5 Ejercicios De Mindfulness Para Dormir Mejor

Mindfulness Exercises

El término mindfulness” que parece haber cobrado difusión en los últimos años, no es nada reciente: hay siglos y siglos de experiencia sobre estas técnicas de enfocarnos en el presente, como única forma de dejar muchas situaciones del pasado que todavía nos limitan, y de estar permanentemente con temor por el futuro. Este ejercicio es para desprendernos de los pensamientos y emociones que nos hacen daño. Nos sentamos quietísimos, tomamos conciencia de nuestra respiración y nuestra postura, así como de este instante presente. Nos visualizamos en medio de un bosque al lado de un río con diez ramitas junto a nosotros en el suelo. Esas 10 ramitas simbolizan pensamientos y emociones que no queremos que prosigan con nosotros pues nos perjudican. Tomamos una respiración profunda y nos enfocamos en un pensamiento que queremos que se vaya de nuestra mente. Tomando conciencia de cuál es, nos focalizamos en la primera ramita, correspondiente a ese primer pensamiento y la soltamos en el río, dejando que se la lleve la corriente, mientras que tratamos de visualizar cómo esa rama baja por la corriente yéndose muy lejos. Tratamos de hacerlo con todas las ramitas, pertinentes a pensamientos y/ a emociones.

Para realizarlo, es necesario sentarse sobre una postura cómoda, con la espalda erguida, si bien también es posible adoptar la postura tumbada. Después, cerrar los ojos, prestar atención a la respiración y efectuar el recorrido por el cuerpo. Este tipo de meditación es recomendable que sea guiada.
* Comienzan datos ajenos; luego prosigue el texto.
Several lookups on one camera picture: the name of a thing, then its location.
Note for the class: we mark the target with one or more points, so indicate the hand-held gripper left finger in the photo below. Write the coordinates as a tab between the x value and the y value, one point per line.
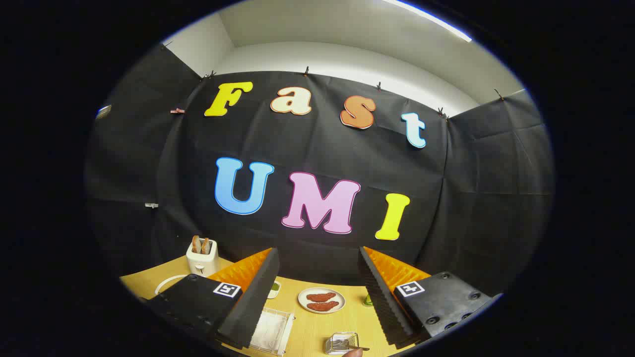
258	297

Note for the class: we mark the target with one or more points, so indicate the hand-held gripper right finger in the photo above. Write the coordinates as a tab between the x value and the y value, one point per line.
382	297

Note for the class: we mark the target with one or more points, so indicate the white plate with meat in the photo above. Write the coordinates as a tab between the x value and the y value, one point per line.
342	297

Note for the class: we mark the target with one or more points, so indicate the green drink bottle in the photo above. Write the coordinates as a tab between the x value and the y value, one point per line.
367	301

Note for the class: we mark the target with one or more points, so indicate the white divided tray with beans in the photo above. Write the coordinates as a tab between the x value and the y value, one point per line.
274	290

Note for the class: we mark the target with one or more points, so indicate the red meat piece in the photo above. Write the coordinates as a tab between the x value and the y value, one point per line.
322	306
320	297

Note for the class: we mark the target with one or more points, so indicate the white toaster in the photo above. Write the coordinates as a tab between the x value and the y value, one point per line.
202	263

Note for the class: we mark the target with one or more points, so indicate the toasted bread slice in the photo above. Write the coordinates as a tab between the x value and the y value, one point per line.
205	246
196	244

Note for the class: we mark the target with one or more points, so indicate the black backdrop cloth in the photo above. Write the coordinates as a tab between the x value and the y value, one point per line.
297	144

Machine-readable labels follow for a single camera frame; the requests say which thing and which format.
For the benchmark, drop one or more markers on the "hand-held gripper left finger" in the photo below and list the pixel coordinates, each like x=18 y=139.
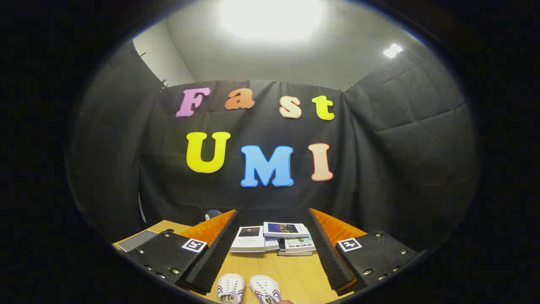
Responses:
x=213 y=261

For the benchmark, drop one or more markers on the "grey fabric storage box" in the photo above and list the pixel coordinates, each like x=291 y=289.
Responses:
x=137 y=240

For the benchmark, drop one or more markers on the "blue cover book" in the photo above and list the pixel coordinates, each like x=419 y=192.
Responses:
x=287 y=229

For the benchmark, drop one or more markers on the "grey cover book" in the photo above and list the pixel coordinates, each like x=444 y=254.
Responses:
x=295 y=253

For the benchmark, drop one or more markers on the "large ceiling light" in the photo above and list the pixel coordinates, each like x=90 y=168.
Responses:
x=272 y=17

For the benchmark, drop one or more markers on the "small ceiling light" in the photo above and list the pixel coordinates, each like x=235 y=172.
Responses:
x=392 y=50

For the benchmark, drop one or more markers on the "white striped canvas shoe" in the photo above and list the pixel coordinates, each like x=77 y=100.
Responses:
x=231 y=288
x=265 y=289

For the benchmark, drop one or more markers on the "white penguin plush toy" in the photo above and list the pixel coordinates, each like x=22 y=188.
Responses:
x=213 y=214

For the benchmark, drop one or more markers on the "pale green cover book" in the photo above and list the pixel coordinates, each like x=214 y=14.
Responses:
x=300 y=244

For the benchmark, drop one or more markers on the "white book dark photo cover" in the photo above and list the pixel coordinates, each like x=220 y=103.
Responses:
x=249 y=240

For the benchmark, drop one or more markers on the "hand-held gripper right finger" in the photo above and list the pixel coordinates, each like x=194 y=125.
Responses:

Es por esa razón que, en el instante en que nos quedamos en solitario, en silencio, y bajamos la guarda, esas emociones acumuladas pueden rebrotar de manera espontánea y recordarnos que siguen ahí vivas. Es algo común que las primeras veces en que practicamos mindfulness sintamos malestar, tristeza, e inclusive ansiedad, de forma contraria a lo que pensamos que debería de ser (relajante). Es plenamente natural, y esto no debería atemorizarte ni desalentarte a proseguir. Para adecentar, uno primero tiene que enfrentarse a la suciedad, y es con la primera cosa que nos acostumbramos a localizar, al eliminar de enmedio todo aquello que hemos ingeniado para intentar esconderla.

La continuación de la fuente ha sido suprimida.